Tratto dal libro di Walter Burkert, “ la creazione del sacro”

Seneca, nelle Naturales Quaestiones, scrive:

 

“ Non mi trattengo dal rivelare tutte le assurdità dei nostri pensatori. Dicono che certe persone, esperte nell’osservare le nuvole, sanno predire quando verrà la grandine… Cosa incredibile, a Kleonai c’erano, per avvistare la grandine, dei guardiani ufficiali ( chalazophylakes ). Quando costoro dicevano che sarebbe venuta la grandine, cosa pensi facesse la gente?… Ognuno sacrificava qualcosa: chi un agnello, chi un pollastro; e subito le nuvole, assaporato un po’ di sangue, si spostavano da qualche altra parte. Ridi? Ascolta e riderai più di gusto. Chi non aveva agnelli né polli, sacrificava quel che poteva: poneva mano a se stesso.

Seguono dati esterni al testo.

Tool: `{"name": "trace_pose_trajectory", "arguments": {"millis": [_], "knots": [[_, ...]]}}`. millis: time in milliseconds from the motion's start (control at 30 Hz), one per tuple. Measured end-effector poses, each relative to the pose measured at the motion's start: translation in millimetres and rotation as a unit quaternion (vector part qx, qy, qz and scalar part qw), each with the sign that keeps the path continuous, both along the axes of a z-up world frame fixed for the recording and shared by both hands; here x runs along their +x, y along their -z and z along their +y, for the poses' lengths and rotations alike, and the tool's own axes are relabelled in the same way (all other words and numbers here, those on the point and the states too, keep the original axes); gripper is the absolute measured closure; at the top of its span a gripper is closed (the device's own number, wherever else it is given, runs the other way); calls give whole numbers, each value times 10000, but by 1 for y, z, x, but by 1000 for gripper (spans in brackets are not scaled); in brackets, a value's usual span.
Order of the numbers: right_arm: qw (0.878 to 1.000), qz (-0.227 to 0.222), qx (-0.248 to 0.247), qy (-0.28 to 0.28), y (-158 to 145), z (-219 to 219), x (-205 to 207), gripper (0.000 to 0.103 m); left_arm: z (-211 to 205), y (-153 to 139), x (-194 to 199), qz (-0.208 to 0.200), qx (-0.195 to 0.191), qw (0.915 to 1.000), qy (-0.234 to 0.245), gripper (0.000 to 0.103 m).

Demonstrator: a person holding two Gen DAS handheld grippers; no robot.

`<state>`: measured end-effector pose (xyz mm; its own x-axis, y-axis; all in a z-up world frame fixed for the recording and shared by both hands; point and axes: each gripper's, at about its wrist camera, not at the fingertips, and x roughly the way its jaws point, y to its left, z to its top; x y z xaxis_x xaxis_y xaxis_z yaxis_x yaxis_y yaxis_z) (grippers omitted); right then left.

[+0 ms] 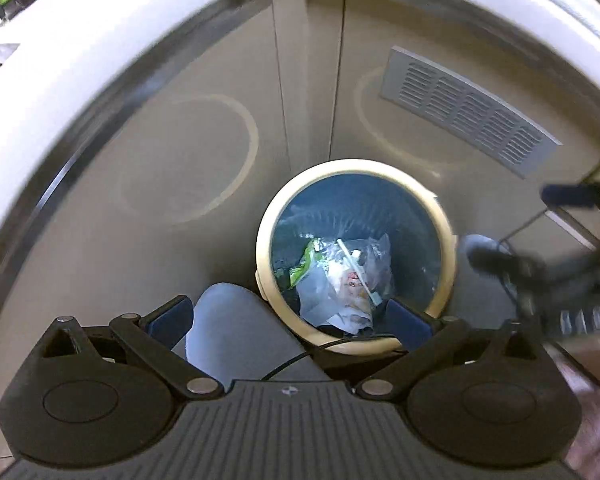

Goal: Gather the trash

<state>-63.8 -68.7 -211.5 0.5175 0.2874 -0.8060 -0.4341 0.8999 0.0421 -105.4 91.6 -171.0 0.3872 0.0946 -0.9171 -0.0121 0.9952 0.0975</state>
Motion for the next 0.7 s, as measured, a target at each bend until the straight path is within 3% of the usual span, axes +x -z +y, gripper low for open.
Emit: {"name": "trace_pose_trajectory", "arguments": {"millis": [100,267,400,700], "knots": [[9995,220,-215,24,16,4,4,0,-10,16,7,-168,397,9990,-104,0],[9972,558,-439,251,36,4,10,0,-6,39,17,193,173,9996,-147,0],[9967,450,-573,365,40,5,11,0,-2,52,21,450,177,9985,-253,0],[9967,265,-694,315,45,7,14,0,1,68,26,625,161,9973,-344,0]]}}
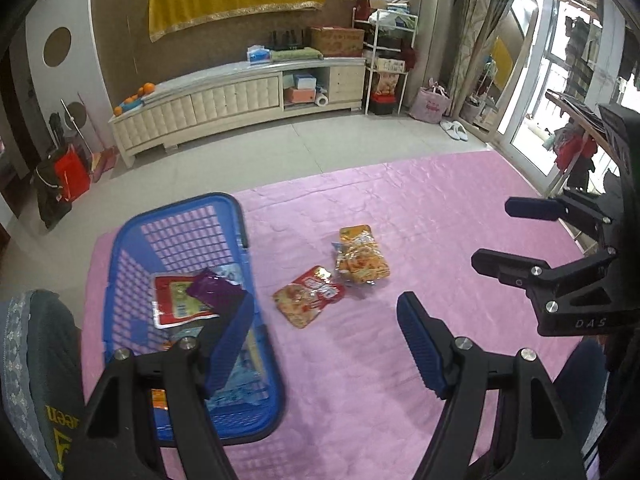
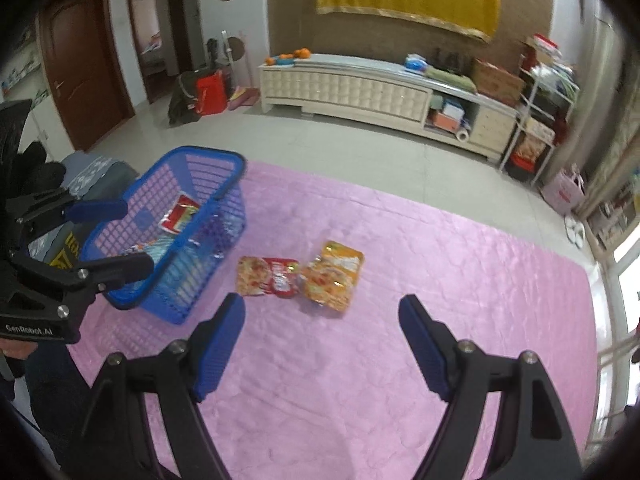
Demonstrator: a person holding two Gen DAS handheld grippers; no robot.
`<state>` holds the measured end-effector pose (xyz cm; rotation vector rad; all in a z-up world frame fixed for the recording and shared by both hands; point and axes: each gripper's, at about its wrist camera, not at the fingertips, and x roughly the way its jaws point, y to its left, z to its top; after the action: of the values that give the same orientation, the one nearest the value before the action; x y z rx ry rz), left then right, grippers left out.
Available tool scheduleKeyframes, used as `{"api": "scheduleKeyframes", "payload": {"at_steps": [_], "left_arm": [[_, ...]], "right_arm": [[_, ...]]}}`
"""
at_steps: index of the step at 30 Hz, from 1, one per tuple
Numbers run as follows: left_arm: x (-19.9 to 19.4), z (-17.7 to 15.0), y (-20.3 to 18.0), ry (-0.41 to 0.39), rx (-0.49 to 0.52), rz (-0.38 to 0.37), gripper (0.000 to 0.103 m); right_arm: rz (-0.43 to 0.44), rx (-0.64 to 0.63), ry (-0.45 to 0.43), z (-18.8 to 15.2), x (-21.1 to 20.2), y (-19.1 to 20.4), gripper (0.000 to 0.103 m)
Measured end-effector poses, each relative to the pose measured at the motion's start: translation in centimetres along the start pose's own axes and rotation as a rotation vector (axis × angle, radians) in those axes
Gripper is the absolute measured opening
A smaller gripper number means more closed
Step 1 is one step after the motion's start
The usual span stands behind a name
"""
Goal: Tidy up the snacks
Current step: 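Withdraw both tools from the basket toward the red and yellow pouches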
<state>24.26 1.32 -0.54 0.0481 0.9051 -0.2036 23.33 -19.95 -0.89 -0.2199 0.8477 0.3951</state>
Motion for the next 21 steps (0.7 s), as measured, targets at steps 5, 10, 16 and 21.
{"api": "scheduleKeyframes", "payload": {"at_steps": [5,10,16,21], "left_arm": [[2.9,1.1,-2.2,0.051,-0.013,0.002,0.072],[6.3,2.5,-4.2,0.115,-0.021,-0.001,0.072],[10.9,3.8,-5.8,0.197,-0.035,0.008,0.072],[15.1,4.4,-5.6,0.299,-0.073,0.008,0.072]], "right_arm": [[0.011,0.07,0.039,-1.2,2.0,-3.1,0.083],[0.022,0.113,0.078,-2.4,3.7,-6.0,0.083],[0.003,0.174,0.143,-2.9,6.2,-9.6,0.083],[0.024,0.252,0.21,-3.3,8.9,-12.1,0.083]]}}
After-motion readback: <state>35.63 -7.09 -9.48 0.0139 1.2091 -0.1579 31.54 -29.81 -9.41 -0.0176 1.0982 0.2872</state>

Ma non credere che le nubi siano ingorde o crudeli: costui si pungeva solo un dito con una penna aguzza, e con questo sangue compiva il sacrificio propizio. La grandine risparmiava il suo podere come i luoghi dove le nuvole erano state implorate con sacrifici maggiori”.

 

Una usanza che è stata praticata in quasi tutto il mondo, secondo indagini archeologiche, antropologiche e etnologiche, è stata quella del taglio del dito o di un arto, per scongiurare malattie, pericoli, o in previsione di un danno, la mutilazione veniva considerata il giusto prezzo per la salvezza, gli esempi provengono da civiltà diversissime, di America, India, Oceania ed anche nella tradizione greca. Tutto fa pensare che si tratti di una usanza non solo diffusa, ma antichissima. In alcune grotte paleolitiche si trovano le impronte delle mani di gente che probabilmente voleva entrare in contatto col sacro o lasciare un segno della propria presenza. Il sacrificio del dito sarebbe un rituale paleolitico sopravvissuto fino al XX secolo, per più di ventimila anni.

 

Uno degli esempi più rappresentativi nella storia dell’uomo è il sacrificio: la reciprocità del dare. Donare significava, e significa ancora adesso per molte persone, ricevere. Gli antichi usavano il dono non solo come omaggio, ma si aspettavano un corrispettivo. Tuttavia il principio della reciprocità, per quanto universale e primordiale, non è innato: deve essere imparato di nuovo da ciascun individuo, non ha cambiato i nostri geni grazie ad una evoluzione culturale.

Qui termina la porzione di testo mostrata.